Managing diabetes requires flexibility and can be tailored to the individual’s lifestyle, Carroll says. 

“I have numerous patients who have made significant lifestyle changes and reversed their Type 2 diabetes,” Carroll says. “It can be fixed, but those lifestyle efforts are ongoing.”

Hartley, who lost 200 pounds, has made drastic changes to her lifestyle, especially since she is not taking medication. Her story started about 2005 when she was at the doctor’s office for a wound on her foot that wouldn’t heal and learned she had diabetes. Her physician pushed for amputation. She pushed for medication and attempted diets and exercise, but nothing stuck.

Then in 2010, her mother died. Something clicked. She changed the way she framed her thinking. When she slipped up on her diet, she didn’t think of it as failure, but rather a mistake that could be corrected.

“I started with super small baby steps and then I started walking more and more,” Hartley says. 
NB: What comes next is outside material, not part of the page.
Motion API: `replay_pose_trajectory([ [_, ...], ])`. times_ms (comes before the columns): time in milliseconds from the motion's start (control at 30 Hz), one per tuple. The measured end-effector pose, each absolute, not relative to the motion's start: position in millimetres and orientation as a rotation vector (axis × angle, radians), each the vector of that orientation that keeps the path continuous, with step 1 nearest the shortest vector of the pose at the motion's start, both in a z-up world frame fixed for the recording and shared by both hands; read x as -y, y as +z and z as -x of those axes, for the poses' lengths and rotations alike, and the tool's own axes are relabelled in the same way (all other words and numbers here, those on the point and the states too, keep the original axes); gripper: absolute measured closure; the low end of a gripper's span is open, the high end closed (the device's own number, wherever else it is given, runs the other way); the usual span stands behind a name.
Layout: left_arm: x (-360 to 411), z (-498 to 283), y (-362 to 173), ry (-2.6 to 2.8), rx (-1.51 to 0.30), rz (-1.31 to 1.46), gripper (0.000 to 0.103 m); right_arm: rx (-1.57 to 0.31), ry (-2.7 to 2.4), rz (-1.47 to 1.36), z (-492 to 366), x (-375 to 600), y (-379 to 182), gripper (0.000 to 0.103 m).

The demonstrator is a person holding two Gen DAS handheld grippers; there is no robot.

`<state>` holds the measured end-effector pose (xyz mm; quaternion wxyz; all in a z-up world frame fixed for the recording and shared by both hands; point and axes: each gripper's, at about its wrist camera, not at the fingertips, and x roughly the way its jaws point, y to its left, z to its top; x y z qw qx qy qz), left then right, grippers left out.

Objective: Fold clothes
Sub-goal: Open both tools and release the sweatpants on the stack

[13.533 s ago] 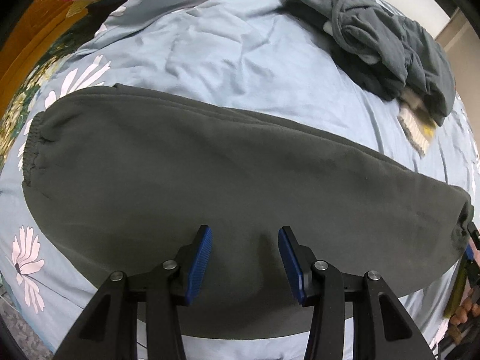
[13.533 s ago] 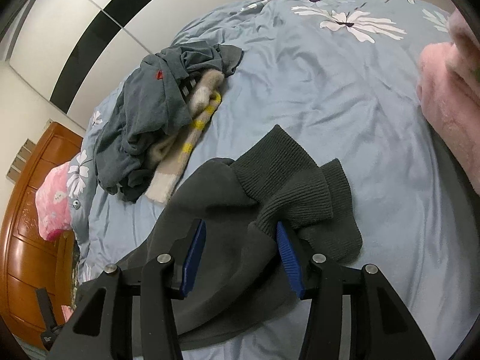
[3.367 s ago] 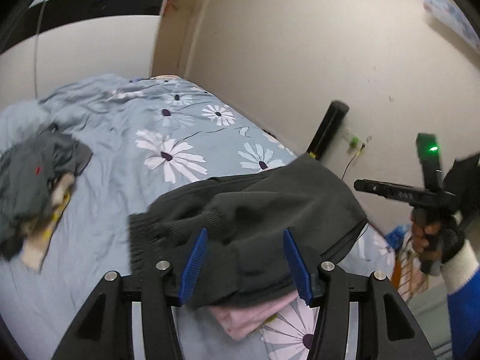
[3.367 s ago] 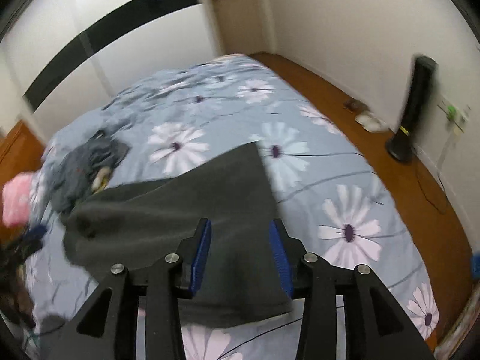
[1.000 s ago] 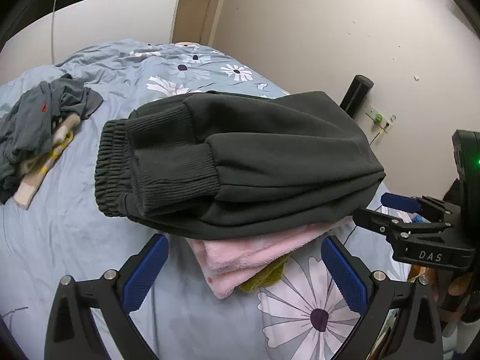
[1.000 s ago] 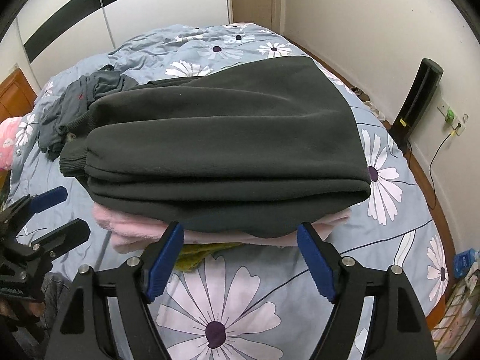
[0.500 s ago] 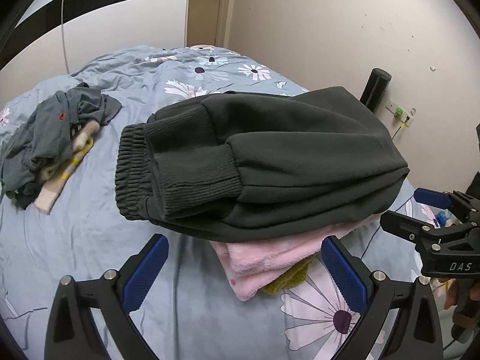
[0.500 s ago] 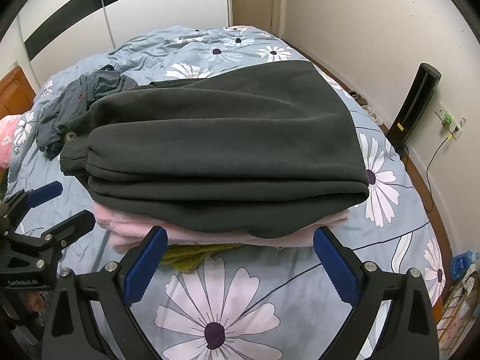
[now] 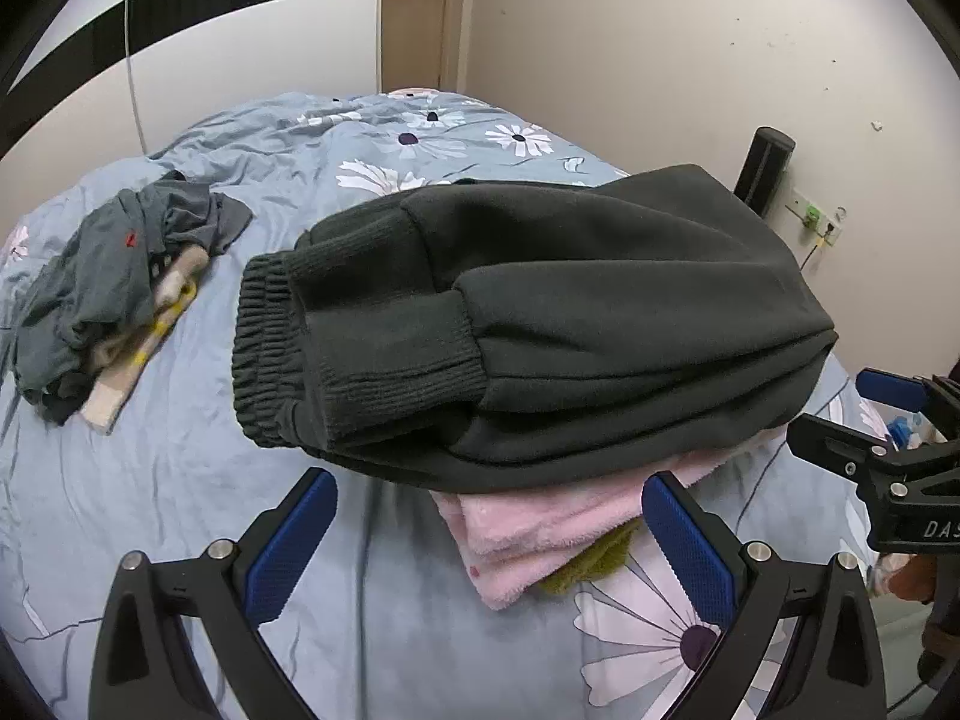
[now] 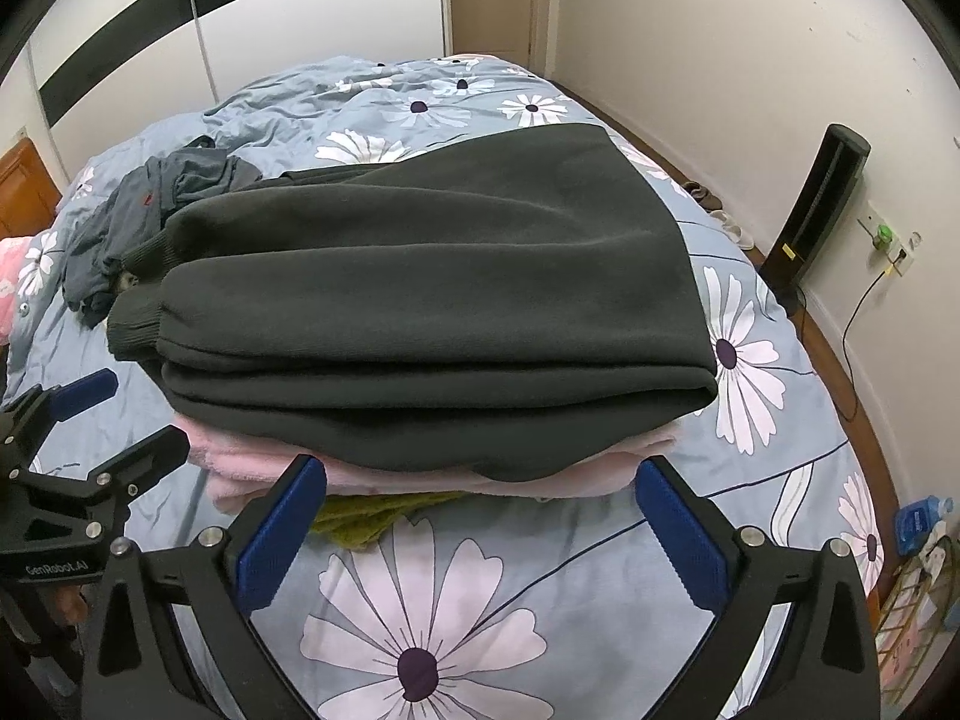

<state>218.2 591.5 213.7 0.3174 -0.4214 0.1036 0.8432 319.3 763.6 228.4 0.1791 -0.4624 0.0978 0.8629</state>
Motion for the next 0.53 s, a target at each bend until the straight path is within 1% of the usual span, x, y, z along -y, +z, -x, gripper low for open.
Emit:
replay_pose_trajectory([
  [300,-595.2,-216.5,209.5,2.218,-0.289,1.13,0.0,-0.287,2.422,1.314,-317.0,-765.5,225.0,0.0],
  [533,-591.9,-216.1,206.3,2.213,-0.253,1.155,0.0,-0.281,2.41,1.331,-317.5,-765.6,222.7,0.0],
])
Her journey led her to running and training for ultra-long races. And in 2016, she ran her first ultra-long race of 100K called Mountain Lakes 100. Combining the training regimen with a low carbohydrate, healthy fat diet has gotten her to where she is today, Hartley says. She found that she had to find the right combination of diet and exercise that worked for her glucose levels.

There are many diabetes management programs run by health care professions. In Crook County, for example, they call it Band Together to Dodge Diabetes, and it’s for those who have a pre-diabetes diagnosis. Participants work with a lifestyle coach in one-on-one sessions and in groups. 

“I’m kind of a unicorn,” Hartley says. “I just reached this moment when my fear of dying was less than my desire to live. I wanted to live. I wanted to go see the mountain tops and fit in an airplane seat. That was driving my desire.”